Structural and dynamical features of protein P7 from bacteriophage phi12: Insights into a functional role in the cystoviral polymerase complex

Cystoviruses are a class of enveloped double-stranded RNA viruses that use a multi-protein polymerase complex (PX) to replicate and transcribe the viral genome. The cystoviral PX, that is amenable to in vitro and in vivo manipulation, comprises a unique model system for similar polymerase machinery. Containing three segmented double stranded RNA genome, the cystoviral PX is a simplified model for the polymerase machinery in more complex RNA viruses like reoviruses sharing structural and functional similarities at the level of the constituent proteins. Though the structures of the RNA dependent RNA polymerase (RdRp) and ATPase components of the cystoviral PX are known and their functional behaviors understood to a large extent, no atomic-resolution structural information is available for the major capsid protein P1 that defines the overall structure and symmetry of the viral capsid, and the essential protein P7. Towards obtaining a complete structural and functional understanding of the cystoviral PX, we have obtained the structure of P7 from the cystovirus o12 at a resolution of 1.8 A. The N-terminal core region (1-129) of P7 forms a novel homodimeric alphabeta-fold with structural similarities with BRCT domains implicated in multiple protein-protein interactions in DNA repair proteins.

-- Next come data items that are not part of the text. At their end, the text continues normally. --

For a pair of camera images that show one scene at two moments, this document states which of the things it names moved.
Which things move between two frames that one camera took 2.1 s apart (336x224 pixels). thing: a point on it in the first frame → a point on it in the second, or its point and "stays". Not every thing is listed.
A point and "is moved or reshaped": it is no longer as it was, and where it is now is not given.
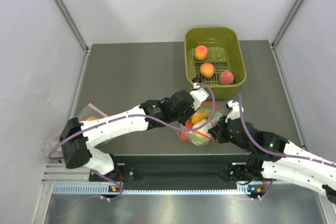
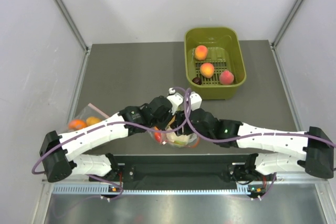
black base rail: x=180 y=171 stays
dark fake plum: x=197 y=80 stays
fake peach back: x=201 y=52 stays
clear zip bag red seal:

Our results combined with the known role of P7 in stabilizing the nucleation complex during capsid assembly hints towards its participation in key protein-protein interactions within the cystoviral PX. Additionally, we have found through solution NMR studies that the C-terminal tail of P7 (130-169) that is essential for virus viability, though highly disordered, contains a nascent helix. We demonstrate through NMR-based titrations, that P7 is capable of interacting with RNA. We find that both the N-terminal core and the dynamic C-terminus tail of P7 play a role in RNA recognition leading to a significant reduction of the degree of disorder in the C-terminal tail. Given the additional role of P7 in maintaining transcriptional fidelity, our data suggest a central biological role for P7/RNA interactions.